Я ничего не видел. Дождь заливал глаза, да ко всему ещё они сами закрывались от огромной усталости…
Ночь… прохлада… высокие колоны… под ними сотни свечей… пахнет миррой и ладаном… рядом кто-то стоит… и ещё кто-то… их много… они молчат… стоят и смотрят… словно не живые…
Мертвецы… Искры погибших… как их тут много… орки… гибберлинги… даже эльфы… все стоят и смотрят в темноту бесконечной залы…
Свечи тихо потрескивают… кто-то идёт… я вижу лишь размытое белёсое пятно… он ближе… ещё ближе… шаркают старческие ноги… покашлял чуть-чуть…
Это гоблин…
— Ещё один, — недовольно проворчал он. — Как звать-то? Молчишь? Все поначалу молчат. Вон их сколько… Стоят, как статуи…
Его смешок эхом унёсся в темноту.
— Пошли, буду тебя записывать… Как там, говоришь, зовут? Сверр?..
— Бор! — кто-то тронул моё плечо.
Я подскочил, как ужаленный.
Рядом стоял Бернар.
— Ты чего здесь. Ночь уже, — говорил эльф.
Я огляделся: затухший костёр, где-нигде видны полусонные стражники, луна вышла из-за ночных облаков, заливая мир серебром.
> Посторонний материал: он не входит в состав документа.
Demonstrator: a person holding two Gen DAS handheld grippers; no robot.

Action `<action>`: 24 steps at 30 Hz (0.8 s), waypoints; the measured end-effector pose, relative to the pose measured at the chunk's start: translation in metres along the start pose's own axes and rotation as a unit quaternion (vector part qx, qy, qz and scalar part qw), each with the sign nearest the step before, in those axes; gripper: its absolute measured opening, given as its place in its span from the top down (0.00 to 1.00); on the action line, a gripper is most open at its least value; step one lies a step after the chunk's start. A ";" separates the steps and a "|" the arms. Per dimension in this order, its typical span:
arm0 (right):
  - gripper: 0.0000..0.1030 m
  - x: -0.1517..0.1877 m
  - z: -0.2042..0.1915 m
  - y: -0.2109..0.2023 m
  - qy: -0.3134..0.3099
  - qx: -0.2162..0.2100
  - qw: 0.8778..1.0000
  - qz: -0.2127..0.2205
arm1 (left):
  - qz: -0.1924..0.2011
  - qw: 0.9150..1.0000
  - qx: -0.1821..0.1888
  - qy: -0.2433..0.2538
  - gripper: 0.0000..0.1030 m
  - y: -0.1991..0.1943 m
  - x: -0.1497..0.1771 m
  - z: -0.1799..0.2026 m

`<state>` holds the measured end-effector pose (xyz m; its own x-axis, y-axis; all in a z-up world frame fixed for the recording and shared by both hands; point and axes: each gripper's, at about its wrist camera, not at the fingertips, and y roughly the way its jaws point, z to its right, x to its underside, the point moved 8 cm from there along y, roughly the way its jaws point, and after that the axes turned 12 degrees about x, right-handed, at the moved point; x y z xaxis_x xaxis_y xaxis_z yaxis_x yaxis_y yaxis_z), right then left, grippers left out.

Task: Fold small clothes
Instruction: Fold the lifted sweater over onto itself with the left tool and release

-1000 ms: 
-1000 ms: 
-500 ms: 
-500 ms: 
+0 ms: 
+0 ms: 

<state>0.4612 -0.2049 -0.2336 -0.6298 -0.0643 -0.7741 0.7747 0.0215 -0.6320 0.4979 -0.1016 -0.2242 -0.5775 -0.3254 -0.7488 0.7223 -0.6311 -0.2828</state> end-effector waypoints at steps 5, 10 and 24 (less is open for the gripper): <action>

— Где я? — мой вопрос так удивил Бернара, что тот даже отпрянул назад. — Где они?
— Кто?
Я молчал, оглядываясь по сторонам.
— Пойдём в шатёр, — позвал эльф.
Разум медленно возвращался в этот мир.
— Послушай, Бернар, — глухим голосом спросил я, — ты сам-то веришь в перерождение и возвращение…
— Что — эльф крайне удивился, но чуть оправившись ответил: — Ну, я же служитель Церкви Света!